Cells transport substances by encapsulating them in membrane bubbles known as vesicles, which journey to different locations. These vesicles merge with other vesicles to release their contents, a process requiring two membranes to fuse without leakage. While scientists have long theorized that fused cell membranes enter a transient intermediate state, direct visualization of this process within intact cells has eluded researchers until now.

In a groundbreaking study, researchers from the NIH and the University of Virginia aimed to determine if the membranes of living cells form stable, observable structures that signify this intermediate state. They cultured various mammalian cells, including human, monkey, mouse, and rat cells, in nutrient-rich flasks, incubating them at 37°C (98.6°F) to ensure cell viability and growth.

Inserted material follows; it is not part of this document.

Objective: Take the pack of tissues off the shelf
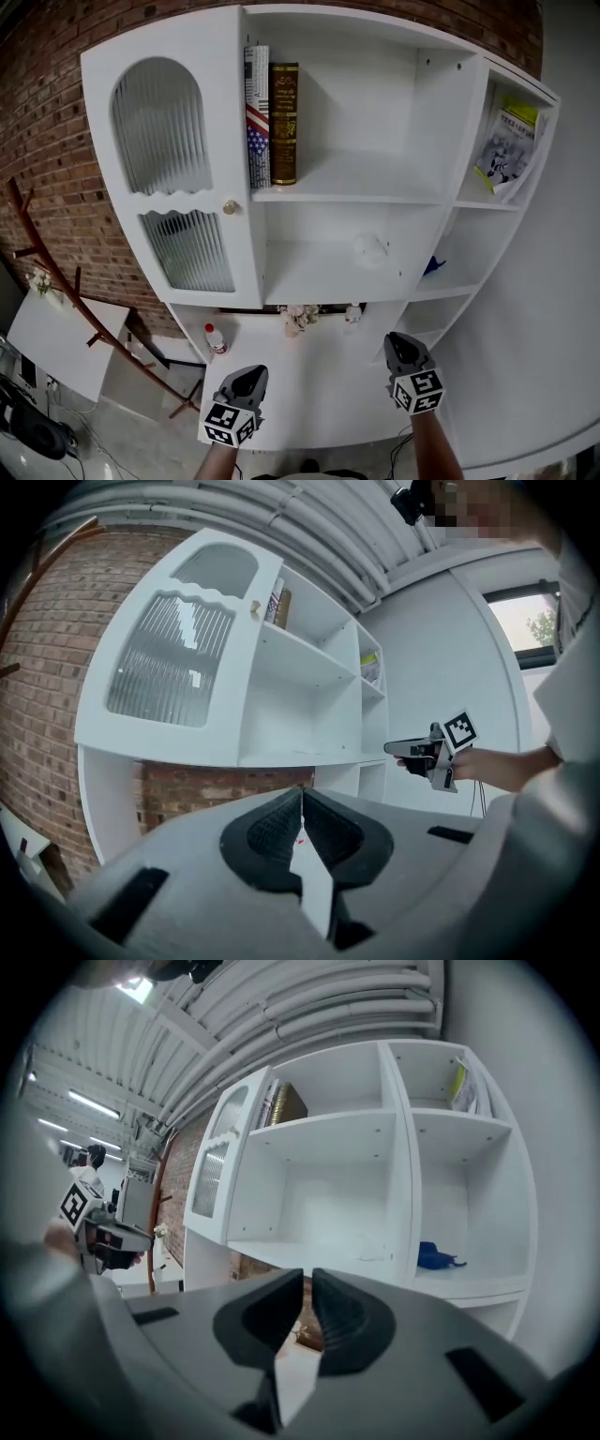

The research team placed 80,000 to 100,000 cells on a specialized gold-coated platform designed for high-resolution imaging. To maintain the cell structure’s natural state, they quickly froze the cells to stabilize the membrane for observation. Utilizing a technique called cryogenic electron tomography, they generated detailed tomographic images of the specimens.

Using these cross-sectional images, the research team reconstructed a 3D view of the cell at the nanometer scale. This precision revealed the internal vesicle membranes and the external membrane, known as the plasma membrane. They successfully created around 300 3D reconstructions of areas near the cell edges, where membrane bubbles engage and interact.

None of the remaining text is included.